Audio Antihero Records, November ‘11
In much the same ways as a wise old man might sit down by a fire and
impart his wisdom, Benjamin Shaw uses ‘There’s Always Hope…’ to tell
tales of everyday trials and tribulations with flair and a humorous
sense of gravity. ‘Interview’ details the inevitability of stressing out
about a job interview, knowing that even if you got the job it’d only
make you more miserable. His self-deprecating humour is one of the
reasons this never even begins to sound like the work of ‘just another
bloke’ with an acoustic guitar, no mean feat when you’re a bloke with an
acoustic guitar making music.
He may be keen on chaotic clamour, but you’d be a fool to let Shaw’s
talent for melodies pass you by. These melodies sink their claws into
you, refusing to let go as they ride the ebb and swell of the
surrounding fuzzy mess. That’s not to say that we’ve not been shown this
talent before, the opening track on his EP ‘I Got the Pox, the Pox Is
What I Got’ gives us over a minute of beeping and unintelligible voices,
before the gentle guitar strumming begins and his characteristically
heart-wrenching, yet simple, lines are mumbled out.
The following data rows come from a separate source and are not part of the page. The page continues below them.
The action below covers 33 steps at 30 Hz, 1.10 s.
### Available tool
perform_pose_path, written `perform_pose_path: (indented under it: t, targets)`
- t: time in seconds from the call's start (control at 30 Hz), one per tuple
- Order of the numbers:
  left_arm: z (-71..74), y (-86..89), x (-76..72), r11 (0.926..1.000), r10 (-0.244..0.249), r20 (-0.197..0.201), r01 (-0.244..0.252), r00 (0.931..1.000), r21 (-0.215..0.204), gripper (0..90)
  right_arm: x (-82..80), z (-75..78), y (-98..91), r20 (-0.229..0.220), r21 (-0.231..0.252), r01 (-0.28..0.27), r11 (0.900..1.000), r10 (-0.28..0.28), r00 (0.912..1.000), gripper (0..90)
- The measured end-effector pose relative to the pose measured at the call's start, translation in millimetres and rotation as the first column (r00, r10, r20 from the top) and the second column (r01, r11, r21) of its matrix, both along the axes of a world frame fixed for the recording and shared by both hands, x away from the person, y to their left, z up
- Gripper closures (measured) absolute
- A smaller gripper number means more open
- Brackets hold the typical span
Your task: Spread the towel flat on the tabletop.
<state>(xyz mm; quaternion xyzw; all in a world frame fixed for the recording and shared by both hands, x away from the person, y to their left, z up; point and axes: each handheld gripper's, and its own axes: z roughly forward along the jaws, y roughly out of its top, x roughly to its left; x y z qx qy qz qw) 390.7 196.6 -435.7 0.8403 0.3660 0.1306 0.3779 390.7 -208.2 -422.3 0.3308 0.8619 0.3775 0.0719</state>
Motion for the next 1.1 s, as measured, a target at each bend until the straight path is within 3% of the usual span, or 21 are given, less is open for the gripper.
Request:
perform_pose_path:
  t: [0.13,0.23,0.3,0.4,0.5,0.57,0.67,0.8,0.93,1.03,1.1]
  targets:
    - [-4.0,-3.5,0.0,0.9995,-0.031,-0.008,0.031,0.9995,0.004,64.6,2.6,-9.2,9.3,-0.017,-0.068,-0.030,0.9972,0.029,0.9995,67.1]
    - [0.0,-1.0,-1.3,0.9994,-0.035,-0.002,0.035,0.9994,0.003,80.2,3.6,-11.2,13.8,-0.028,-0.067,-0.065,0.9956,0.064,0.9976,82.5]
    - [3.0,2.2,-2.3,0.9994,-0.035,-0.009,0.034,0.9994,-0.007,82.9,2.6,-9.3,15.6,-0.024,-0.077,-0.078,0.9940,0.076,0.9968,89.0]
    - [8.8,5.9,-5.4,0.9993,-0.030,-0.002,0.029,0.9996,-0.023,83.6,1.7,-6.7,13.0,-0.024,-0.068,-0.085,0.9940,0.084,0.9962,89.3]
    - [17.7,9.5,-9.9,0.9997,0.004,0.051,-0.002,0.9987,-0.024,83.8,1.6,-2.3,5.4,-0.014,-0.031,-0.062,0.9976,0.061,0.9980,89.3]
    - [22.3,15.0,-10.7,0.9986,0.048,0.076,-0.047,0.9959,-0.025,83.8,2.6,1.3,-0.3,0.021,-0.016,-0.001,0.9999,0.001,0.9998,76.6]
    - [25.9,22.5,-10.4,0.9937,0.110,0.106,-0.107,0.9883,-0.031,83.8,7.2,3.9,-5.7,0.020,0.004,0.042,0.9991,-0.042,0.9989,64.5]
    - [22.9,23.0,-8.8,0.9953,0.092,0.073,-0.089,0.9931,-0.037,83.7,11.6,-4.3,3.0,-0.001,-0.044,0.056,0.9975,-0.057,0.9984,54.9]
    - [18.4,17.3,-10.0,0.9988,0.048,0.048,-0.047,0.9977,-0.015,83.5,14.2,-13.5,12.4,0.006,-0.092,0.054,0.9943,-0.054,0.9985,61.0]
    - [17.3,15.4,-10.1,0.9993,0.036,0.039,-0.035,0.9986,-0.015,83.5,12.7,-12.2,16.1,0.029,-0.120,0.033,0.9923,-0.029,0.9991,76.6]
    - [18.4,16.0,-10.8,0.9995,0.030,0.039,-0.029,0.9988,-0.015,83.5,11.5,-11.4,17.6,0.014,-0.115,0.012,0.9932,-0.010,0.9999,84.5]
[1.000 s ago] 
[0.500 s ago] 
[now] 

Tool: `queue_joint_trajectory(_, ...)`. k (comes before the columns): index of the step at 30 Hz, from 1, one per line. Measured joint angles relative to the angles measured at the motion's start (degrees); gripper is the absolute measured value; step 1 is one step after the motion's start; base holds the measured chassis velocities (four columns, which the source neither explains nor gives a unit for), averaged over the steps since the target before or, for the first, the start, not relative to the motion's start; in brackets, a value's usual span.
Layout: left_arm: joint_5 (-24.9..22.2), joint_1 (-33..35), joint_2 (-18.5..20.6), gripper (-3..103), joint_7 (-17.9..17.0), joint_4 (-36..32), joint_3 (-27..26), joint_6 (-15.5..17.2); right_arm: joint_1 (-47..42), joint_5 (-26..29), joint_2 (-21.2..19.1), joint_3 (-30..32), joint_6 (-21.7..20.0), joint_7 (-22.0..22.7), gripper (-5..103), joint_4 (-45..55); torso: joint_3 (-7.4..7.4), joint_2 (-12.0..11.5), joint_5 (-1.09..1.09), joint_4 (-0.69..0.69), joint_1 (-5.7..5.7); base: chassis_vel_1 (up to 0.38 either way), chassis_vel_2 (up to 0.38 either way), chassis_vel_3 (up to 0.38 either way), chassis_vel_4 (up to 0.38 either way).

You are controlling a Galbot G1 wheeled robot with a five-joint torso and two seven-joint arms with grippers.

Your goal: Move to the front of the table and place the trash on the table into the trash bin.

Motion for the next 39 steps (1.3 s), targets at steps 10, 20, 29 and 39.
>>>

It could be
suggested that Shaw is trying to disguise an ability to make very
listenable and pleasant music, behind a barrier of noise and dissonance.
But that would be unfair and inaccurate at best. The droning and
creaking that begins ‘HULK’, the closing track of ‘There’s Always Hope,
There’s Always Cabernet’, only adds to its absolute, aching beauty. This
track pulls at you, it’s addictive and there’s a bizarre sense of joy
permeating through the pain. And as Shaw declares in his dejected but
strangely powerful voice that “I can’t control…what it does to me”,
you’ll begin to wish that not only is there hope and cabernet, there’s
also more to come from this (self-confessed) ‘singer-songwanker’.